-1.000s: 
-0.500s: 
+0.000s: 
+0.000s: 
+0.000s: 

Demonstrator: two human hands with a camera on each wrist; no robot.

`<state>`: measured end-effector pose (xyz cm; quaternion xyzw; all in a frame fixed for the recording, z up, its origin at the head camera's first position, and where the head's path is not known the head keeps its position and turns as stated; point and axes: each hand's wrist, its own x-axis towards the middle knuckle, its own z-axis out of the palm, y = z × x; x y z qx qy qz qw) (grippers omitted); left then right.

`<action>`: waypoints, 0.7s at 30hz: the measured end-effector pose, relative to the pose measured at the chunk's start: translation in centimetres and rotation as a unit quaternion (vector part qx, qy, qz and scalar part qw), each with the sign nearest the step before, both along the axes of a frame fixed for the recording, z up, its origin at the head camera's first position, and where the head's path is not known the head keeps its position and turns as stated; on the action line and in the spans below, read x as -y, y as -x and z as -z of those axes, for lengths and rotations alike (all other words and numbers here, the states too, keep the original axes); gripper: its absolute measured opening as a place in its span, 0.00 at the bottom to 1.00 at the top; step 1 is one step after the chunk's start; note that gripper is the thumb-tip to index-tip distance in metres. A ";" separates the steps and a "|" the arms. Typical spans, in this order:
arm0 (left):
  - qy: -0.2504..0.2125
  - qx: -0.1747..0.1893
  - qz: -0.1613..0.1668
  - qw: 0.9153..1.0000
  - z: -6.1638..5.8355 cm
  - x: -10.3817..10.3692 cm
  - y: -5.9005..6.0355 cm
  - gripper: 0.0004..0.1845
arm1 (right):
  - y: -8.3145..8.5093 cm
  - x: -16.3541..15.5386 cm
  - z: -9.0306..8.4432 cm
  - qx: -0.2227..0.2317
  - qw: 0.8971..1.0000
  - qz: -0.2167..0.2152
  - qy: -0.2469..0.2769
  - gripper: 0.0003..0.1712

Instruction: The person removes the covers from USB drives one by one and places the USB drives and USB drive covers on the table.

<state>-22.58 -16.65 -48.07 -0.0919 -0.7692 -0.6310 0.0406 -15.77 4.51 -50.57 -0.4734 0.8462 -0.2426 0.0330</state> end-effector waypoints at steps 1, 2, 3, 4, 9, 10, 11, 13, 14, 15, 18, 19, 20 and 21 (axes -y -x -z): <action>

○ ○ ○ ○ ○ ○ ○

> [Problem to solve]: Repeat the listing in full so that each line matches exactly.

> [Exercise output]:
-1.000s: 
-0.500s: 
+0.000s: 
+0.000s: 
+0.000s: 

Demonstrator: two human hands with a camera on each wrist; no robot.

`<state>`: measured end-effector pose (xyz cm; quaternion xyzw; all in a frame fixed for the recording, z up, its origin at the head camera's first position, and where the head's path is not known the head keeps its position and turns as stated; point and axes: each hand's wrist, its own x-axis towards the middle knuckle, its own z-axis out of the palm, y = z × x; x y z qx qy qz qw) (grippers omitted); left then right.

`<action>`: waypoints, 0.7s at 30hz: the measured end-effector pose, relative to the pose measured at the chunk's start: translation in centimetres and rotation as a unit quaternion (vector part qx, qy, qz and scalar part qw), each with the sign nearest the step before, both along the axes of a frame fixed for the recording, z up, its origin at the head camera's first position, and where the head's path is not known the head keeps its position and turns as stated; on the action line and in the spans below, read x as -y, y as -x and z as -z of those axes, for lengths and rotations alike (all other words and numbers here, the states too, keep the original axes); gripper: its absolute measured opening as a place in its span, 0.00 at the bottom to 1.00 at the top; step 1 is one step after the chunk's start; note that gripper is the thumb-tip to index-tip distance in metres. A ";" separates the steps and a "|" the arms. Typical spans, in this order:
arm0 (left):
  - qy: -0.2504..0.2125
  - qx: -0.1747..0.1893
  - qz: -0.1613..0.1668
  - qw: 0.9153..1.0000
  - z: -6.1638..5.8355 cm
  - x: -10.3817..10.3692 cm
  - y: -5.9005..6.0355 cm
  - gripper: 0.0004..0.1845
arm1 (right):
  - y: -8.3145..8.5093 cm
  - x: -16.3541..15.5386 cm
  - z: -9.0306..8.4432 cm
  - qx: -0.2227..0.2317
  - qw: 0.8971..1.0000
  - qz: -0.2167..0.2152
  - qy: -0.2469..0.2769
  - gripper: 0.0003..0.1712

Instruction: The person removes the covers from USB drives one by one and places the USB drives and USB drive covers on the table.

<state>-22.58 -16.65 -48.07 -0.0919 -0.7692 -0.6310 0.0406 -15.77 4.51 -50.57 -0.4734 0.8462 -0.2426 0.0330</state> end-effector waypoints at steps 1, 2, 3, 4, 9, 10, 11, 13, 14, 15, 18, 19, 20 and 21 (axes -y -x -z): <action>

The exercise requires nothing more than what has been given.